Üniversitenin ilk zamanları,
meteliğe kurşun attığımız anlar, Başbakanlık bursu çıkmadı, KYK bursu çıktı,
onu da alana, hesaba yatana kadar Aralık ayı oldu hemen hemen. BEN de bir
taraftan fellik fellik burs verecek yerler arıyorum, önüme denk gelen yere
bildiğimce, bilmediğimce başvuru yapıyorum. Belediyeden tutunda bildiğiniz
bilmediğiniz tüm vakıf ve dernek kapılarına tokmak vuruyorum. Hayatım boyunca,
en azından kendimi bildikten sonrası için, hep düsturum, ailem perişan
olacağına kendim sefil perişan olayımdı. Hazırlık sınıfının birinci dönemi sonu
yada ikinci dönemi başı zamanlar, KYK bursunu alalı daha 3-4 ay olmuş olmamış
zamanlardayız. Burs için başvurduğum yerlerden bir tanesi de TEV Vakfı.
Hazırlık binası kampüsün yola yakın yerinde, bizim fakülte de kampüsün diğer
tarafında, en sonunda. Bir gün ders arasında bir haber geldi, Fakülteden
aramışlar, Dekan Bey, kulakları çınlasın Ziya Hocamız, tabi o zamanlar daha kim
kim çok tanımıyorum. Ziya hocamıza öğleden sonra bilmem saat kaçta uğrayacakmışız.

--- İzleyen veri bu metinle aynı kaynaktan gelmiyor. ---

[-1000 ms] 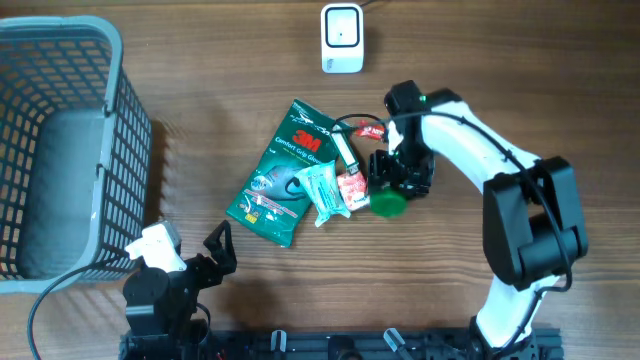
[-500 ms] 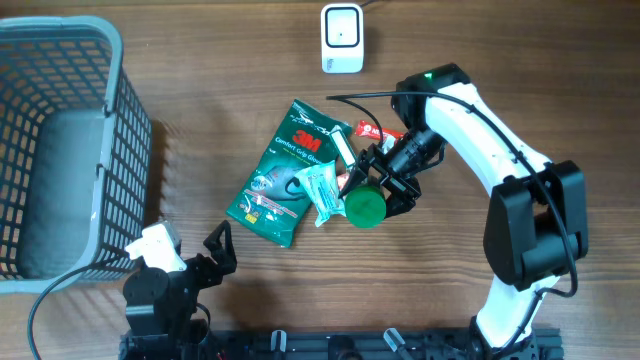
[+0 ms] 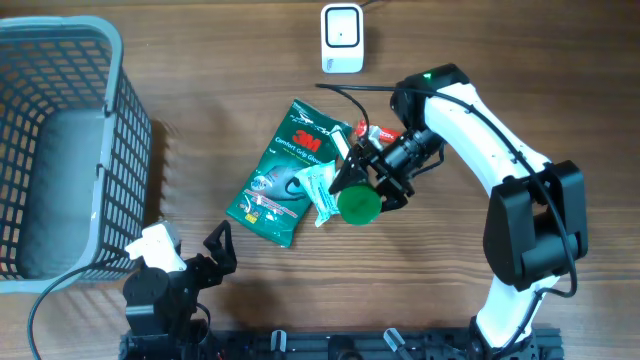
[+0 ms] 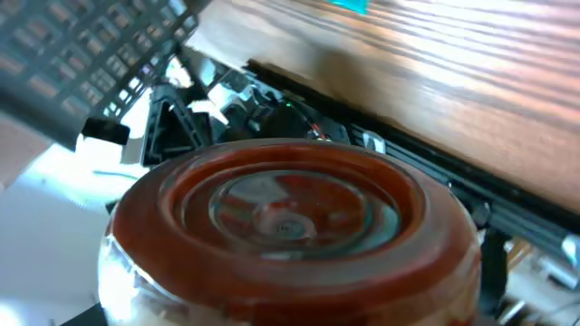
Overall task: Scan the item barcode
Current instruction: 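Carry the jar with the right gripper up to the scanner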
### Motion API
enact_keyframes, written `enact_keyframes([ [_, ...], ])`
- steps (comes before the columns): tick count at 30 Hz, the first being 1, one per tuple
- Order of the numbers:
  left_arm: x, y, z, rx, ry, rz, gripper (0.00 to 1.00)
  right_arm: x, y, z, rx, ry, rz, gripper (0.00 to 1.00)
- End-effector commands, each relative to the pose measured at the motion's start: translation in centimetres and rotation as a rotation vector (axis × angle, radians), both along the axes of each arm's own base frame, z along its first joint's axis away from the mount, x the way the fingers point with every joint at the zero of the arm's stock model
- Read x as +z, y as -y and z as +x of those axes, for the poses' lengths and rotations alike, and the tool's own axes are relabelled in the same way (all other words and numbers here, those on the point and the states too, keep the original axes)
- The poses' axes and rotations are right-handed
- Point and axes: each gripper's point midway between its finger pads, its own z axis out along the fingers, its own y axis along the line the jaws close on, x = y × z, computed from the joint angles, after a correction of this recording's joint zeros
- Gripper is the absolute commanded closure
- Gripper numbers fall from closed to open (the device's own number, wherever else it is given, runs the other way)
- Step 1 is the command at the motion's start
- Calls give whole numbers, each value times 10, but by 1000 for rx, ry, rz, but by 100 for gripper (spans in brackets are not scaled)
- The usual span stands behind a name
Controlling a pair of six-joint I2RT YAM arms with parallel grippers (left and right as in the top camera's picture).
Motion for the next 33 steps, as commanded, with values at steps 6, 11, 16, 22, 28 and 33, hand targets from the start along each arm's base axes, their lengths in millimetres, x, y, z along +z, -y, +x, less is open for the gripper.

Allah Allah, ne oldu acaba düşüncesi içerisinde, biraz da heyecanlanarak, denilen
saatin öncesinde vardım Fakültenin Dekanlık katına. Sekreter ile görüştüm,
böyle böyle beni aramışlar ve bu saatte burada olmamız istendi. Sekreter hanım,
biraz bekleyin dediler, içeri sordular ve biraz sonra girebilirsiniz hocamızın
yanına denildi. Azcık daha bekledim ama bir taraftan da bayağıca heyecanlıyım, tabi
denk geldiğim kimse de bir şey söylemiyor. Neyse girdik içeriye, hocam merhaba
ben şu, beni çağırtmıştınız dedim. Otur oğlum dedi Ziya hocamız, TEV’e burs
başvurusu yapmışsın. Az evvel Trabzon Şube Başkanı buradaydı, senin bursun
çıkacak ama başka bir yerden burs almaman gerekiyormuş dedi. Vakfa bir uğra ve KYK
bursunu kestir yada burs çıkarsa kestireceğine dair bir yazı götürmen
gerekiyormuş, hadi hayırlı olsun. Teşekkür ettim hocamıza, çıktım odasından ve
çıkarken Sekreter ablamıza da teşekkür ettim. Ama öyle böyle heyecan yok bende,
pır pır içim, dışım. Kanadım olsa uçacağım.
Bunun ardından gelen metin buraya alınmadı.